Ceremesini çek şimdi. Medimagazin haberlerinden okuyoruz: “İstanbul, Baltalimanı Kemik Hastalıkları Hastanesinde iki asistan doktor arasında çıkan bıçakla kavgada bir doktor hayatını kaybetti. Edinilen bilgiye göre, hastanede görevli asistan doktor Y.S. (29) ile asistan doktor Kaan Erol (26) arasında ‘az çalışma’ tartışması çıktı. Tartışma kavgaya dönüştü. Y.S., yanında taşıdığı bıçağı çıkartarak Kaan Erol’u defalarca bıçakladı. Ağır yaralanan Kaan Erol, meslektaşlarınca yapılan ilk müdahalenin ardından Şişli Hamidiye Etfal Eğitim ve Araştırma Hastanesine götürüldü. 30’un üzerinde bıçak yarası olduğu belirtilen Kaan Erol hayatını kaybetti. Y.S., polis ekipleri tarafından gözaltına alındı. Olayla ilgili inceleme sürüyor.”
İstanbul İl Sağlık Müdürlüğünün açıklamasında da şöyle denildi: “Bu sabah, Metin Sabancı Baltalimanı Kemik Hastalıkları Eğitim ve Araştırma Hastanesinde nöbetçi olan ortopedi ve travmatoloji asistanı hekimimiz, bir meslektaşı tarafından saldırıya uğramıştır. Saldırıya uğrayan hekimimize derhâl acil müdahale yapılmış, ancak tüm çabalara rağmen maalesef hayatını kaybetmiştir. Olayla ilgili İl Sağlık Müdürlüğümüz inceleme başlatmıştır. Fail, Sarıyer İlçe Emniyet Müdürlüğü ekiplerince gözaltına alınmış olup, Savcılık soruşturması devam etmektedir. Hayatını kaybeden hekimimize Allah’tan rahmet, yakınlarına sabır ve başsağlığı diliyoruz.”

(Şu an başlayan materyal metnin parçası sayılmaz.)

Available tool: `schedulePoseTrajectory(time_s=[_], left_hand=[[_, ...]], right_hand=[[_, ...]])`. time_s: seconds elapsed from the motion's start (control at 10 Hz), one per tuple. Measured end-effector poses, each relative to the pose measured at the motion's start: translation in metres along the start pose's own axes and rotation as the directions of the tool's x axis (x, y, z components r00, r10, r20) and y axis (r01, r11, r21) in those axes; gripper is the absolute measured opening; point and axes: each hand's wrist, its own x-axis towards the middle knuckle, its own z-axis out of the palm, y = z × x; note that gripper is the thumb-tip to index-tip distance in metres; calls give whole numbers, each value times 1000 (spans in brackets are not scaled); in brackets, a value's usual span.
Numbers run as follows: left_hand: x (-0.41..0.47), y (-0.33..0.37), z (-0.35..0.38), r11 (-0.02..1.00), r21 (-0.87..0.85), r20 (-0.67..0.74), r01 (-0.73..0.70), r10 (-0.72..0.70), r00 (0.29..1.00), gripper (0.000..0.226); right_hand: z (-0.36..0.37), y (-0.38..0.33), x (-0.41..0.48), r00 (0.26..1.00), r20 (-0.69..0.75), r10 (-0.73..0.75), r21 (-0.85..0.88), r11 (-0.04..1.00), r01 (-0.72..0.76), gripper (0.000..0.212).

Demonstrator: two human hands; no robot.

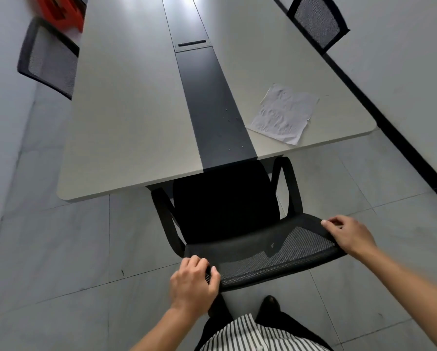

Hasta ve yakınlarının, doktorları darp etmelerini hatta öldürdüklerini haberlerde gördüğümüzde hepimiz kızıp lanetlerdik. Peki, şimdi buna ne demeli? Doktor doktoru, meslektaş meslektaşını öldürüyor. Ani bir kızgınlıkla yapılan bir eylem değil bu. Yanında bıçağını da getirmiş. Kasten meslektaşını öldürmeye gelmiş. Hem de mesai arkadaşı, nöbet odasında uyurken. Hırsını alamamış, yirmiden fazla yerinden bıçaklamış.
Bu ne şiddet, bu ne büyük hınç. Bu ne büyük kindir arkadaşlar. Hani bir cahillik ettim dese, cahil birisi de değil. O da bir hekim. Uzun yıllar boyunca eğitim görmüş. Tıp fakültesini başarıyla bitirdikten sonra, girdiği TUS sınavında da başarılı olmuş ve kendi tercihiyle aynı hastanede ortopedi asistanlığına başlamış. Artık iki doktor arasında ne olmuşsa olmuş, genç arkadaşımız bıçağı hastalarını tedavi etmek yerine, meslektaşına saldırmak için eline almış.
Olayın, ‘az hasta bakmak, yani tembellik’ nedeniyle çıktığı söyleniyor. Artık gerisini bilemeyiz. Ne oldu. Bir değil, iki can birden gitti. Biri mezara, diğeri parmaklıklar arasına. Ölen öldüğüyle kaldı ama diğerinin işi daha bitmedi. O bir katil, bir cani. Alnına katil damgasını yedi bir kere. İstese de silip atamaz. Artık çoook uzun bir süre, yıllarca hapis kalacak. Bütün gençliğini, enerjisini duvarların arasında geçirecek. Mesleğini yapamayacak, ihtisasına devam edemeyecek. Tüm ailesi, varsa eşi ve çocukları perişan olacak, yıllarca yanında olamayacak.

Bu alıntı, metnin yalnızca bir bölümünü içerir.